- _Work instructions_:
Exactly the lines from the one containing "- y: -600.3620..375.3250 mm" through the end of the listing should be written out, both ends included, and nothing more.
[Information provided Boundary: Start]
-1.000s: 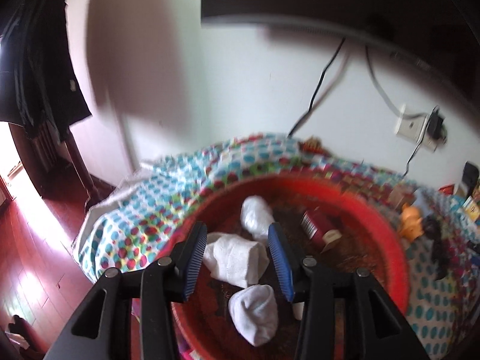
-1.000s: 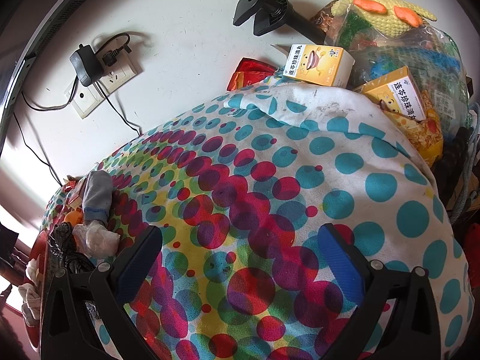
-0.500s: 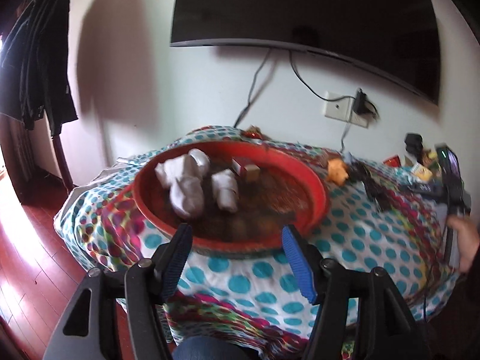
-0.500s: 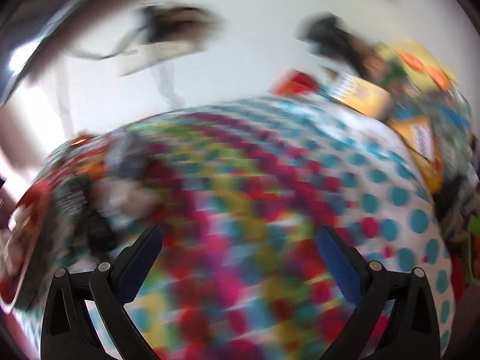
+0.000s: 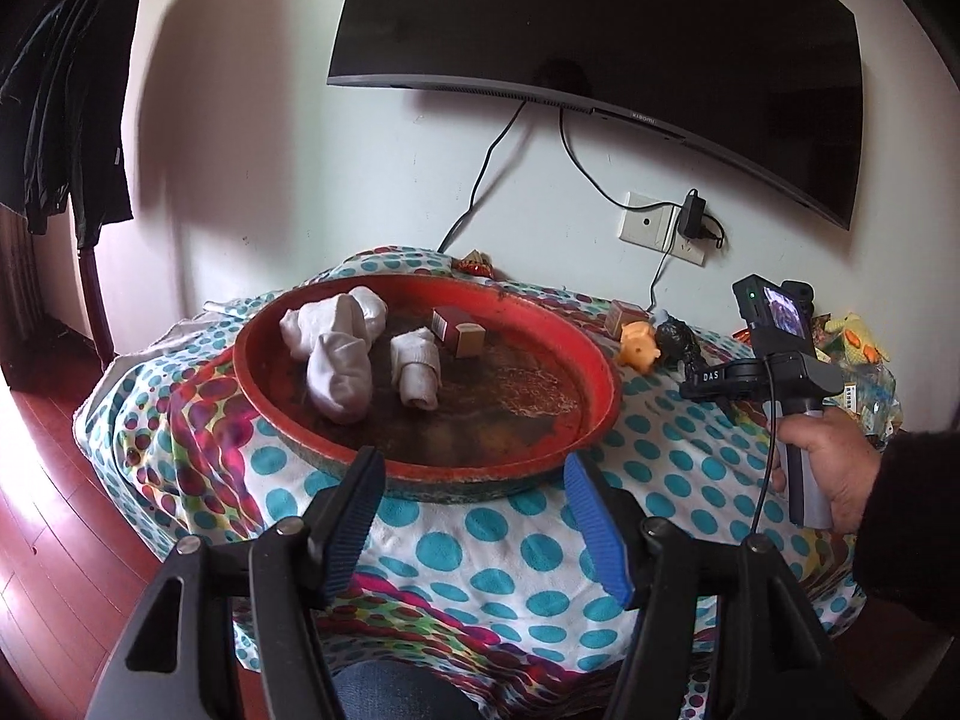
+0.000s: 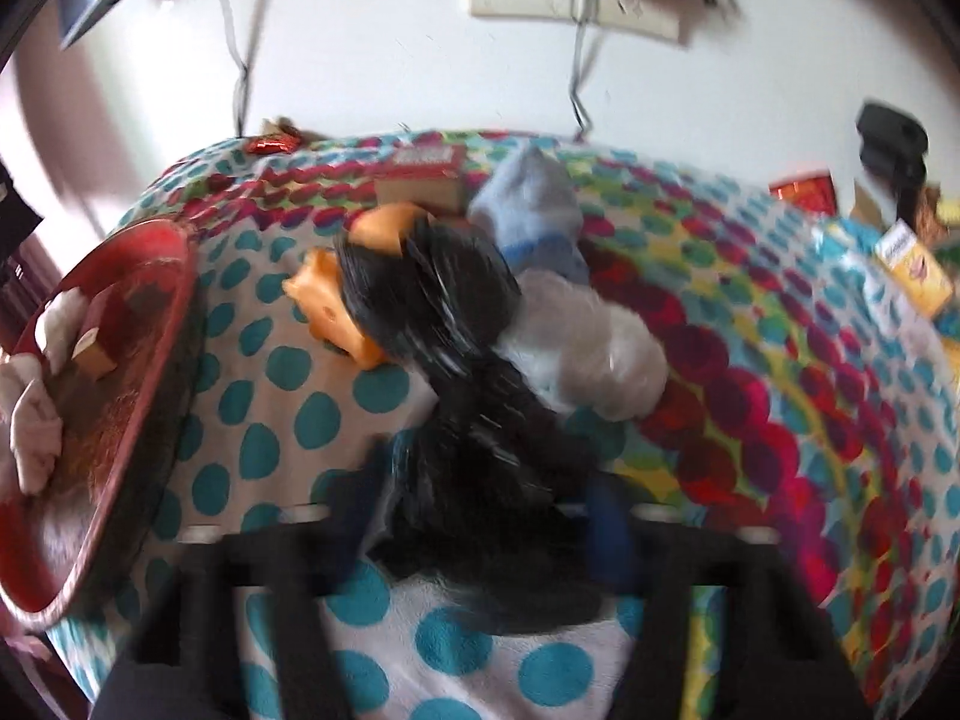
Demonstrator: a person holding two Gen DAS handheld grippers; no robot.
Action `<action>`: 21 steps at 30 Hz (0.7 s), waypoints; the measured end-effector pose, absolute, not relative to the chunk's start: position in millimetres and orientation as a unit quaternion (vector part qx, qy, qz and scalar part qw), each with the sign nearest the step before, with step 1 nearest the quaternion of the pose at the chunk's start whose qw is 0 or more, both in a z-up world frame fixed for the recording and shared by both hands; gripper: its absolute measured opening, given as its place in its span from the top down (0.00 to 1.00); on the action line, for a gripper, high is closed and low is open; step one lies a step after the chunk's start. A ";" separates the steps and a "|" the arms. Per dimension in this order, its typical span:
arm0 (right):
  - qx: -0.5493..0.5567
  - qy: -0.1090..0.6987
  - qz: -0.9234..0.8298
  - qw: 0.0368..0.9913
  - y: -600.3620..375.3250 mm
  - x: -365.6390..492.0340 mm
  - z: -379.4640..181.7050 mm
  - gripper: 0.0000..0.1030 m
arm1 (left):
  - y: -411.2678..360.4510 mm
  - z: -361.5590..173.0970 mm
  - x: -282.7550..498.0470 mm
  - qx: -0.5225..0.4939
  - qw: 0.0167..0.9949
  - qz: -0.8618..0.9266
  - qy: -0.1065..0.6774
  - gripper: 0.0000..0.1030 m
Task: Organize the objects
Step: 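Grasp the black tied plastic bag with the right gripper, then carry the black plastic bag with the right gripper into the red tray and release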
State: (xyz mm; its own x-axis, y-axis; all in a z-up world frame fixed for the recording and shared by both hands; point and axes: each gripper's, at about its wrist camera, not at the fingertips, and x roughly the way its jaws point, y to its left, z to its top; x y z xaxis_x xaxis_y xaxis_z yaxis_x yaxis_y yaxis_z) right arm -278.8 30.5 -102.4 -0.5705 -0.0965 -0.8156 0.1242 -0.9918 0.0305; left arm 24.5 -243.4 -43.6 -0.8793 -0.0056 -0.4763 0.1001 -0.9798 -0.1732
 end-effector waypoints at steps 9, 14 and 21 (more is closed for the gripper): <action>0.431 0.016 -0.902 0.029 50.2 -261.5 -79.9 0.81 | -237.9 -46.0 25.2 0.251 0.025 -0.963 0.095 0.38; 0.416 0.014 -0.909 0.021 64.1 -253.9 -56.0 0.81 | -232.7 -45.2 27.2 0.249 0.033 -0.964 0.082 0.38; 0.391 0.011 -0.920 0.018 71.3 -247.4 -21.5 0.81 | -228.9 -41.9 31.8 0.240 0.030 -0.967 0.077 0.38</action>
State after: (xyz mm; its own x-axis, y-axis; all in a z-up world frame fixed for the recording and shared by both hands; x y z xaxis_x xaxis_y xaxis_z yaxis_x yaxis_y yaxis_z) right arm -247.4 71.3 -21.5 -0.6932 -0.0249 -0.7203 0.0423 -0.9991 -0.0061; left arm 31.8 -228.9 -41.9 -0.8827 -0.0200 -0.4696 0.0944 -0.9863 -0.1353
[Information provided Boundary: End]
- _Answer for the task_:
  - y: -600.3620..375.3250 mm
  - x: -365.6390..492.0340 mm
  - z: -379.4640..181.7050 mm
  - gripper: 0.0000..0.1030 m
arm1 (left):
  - y: -411.2678..360.4510 mm
  - z: -361.5590..173.0970 mm
  - x: -282.7550..498.0470 mm
  - qx: -0.5225..0.4939
  - qw: 0.0167..0.9949
  - qz: -0.8618..0.9266
  - qy: -0.1065..0.6774
  - gripper: 0.0000..0.1030 m
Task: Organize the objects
Step: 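Grasp the black tied plastic bag with the right gripper, then carry the black plastic bag with the right gripper into the red tray and release
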State: (xyz mm; its own x-axis, y-axis; all in a z-up world frame fixed for the recording and shared by both hands; point and axes: each gripper's, at about its wrist camera, not at the fingertips, and x roughly the way its jaws point, y to its left, z to its top; x y z xaxis_x xaxis_y xaxis_z yaxis_x yaxis_y yaxis_z) right arm -278.8 30.5 -102.4 -0.5705 -0.0965 -0.8156 0.1242 -0.9918 0.0305; left arm 24.5 -243.4 -43.6 -0.8793 -0.0056 -0.4763 0.1001 -0.9798 -0.1732
 end-effector waypoints at steps 9, 14 and 21 (more is closed for the gripper): <action>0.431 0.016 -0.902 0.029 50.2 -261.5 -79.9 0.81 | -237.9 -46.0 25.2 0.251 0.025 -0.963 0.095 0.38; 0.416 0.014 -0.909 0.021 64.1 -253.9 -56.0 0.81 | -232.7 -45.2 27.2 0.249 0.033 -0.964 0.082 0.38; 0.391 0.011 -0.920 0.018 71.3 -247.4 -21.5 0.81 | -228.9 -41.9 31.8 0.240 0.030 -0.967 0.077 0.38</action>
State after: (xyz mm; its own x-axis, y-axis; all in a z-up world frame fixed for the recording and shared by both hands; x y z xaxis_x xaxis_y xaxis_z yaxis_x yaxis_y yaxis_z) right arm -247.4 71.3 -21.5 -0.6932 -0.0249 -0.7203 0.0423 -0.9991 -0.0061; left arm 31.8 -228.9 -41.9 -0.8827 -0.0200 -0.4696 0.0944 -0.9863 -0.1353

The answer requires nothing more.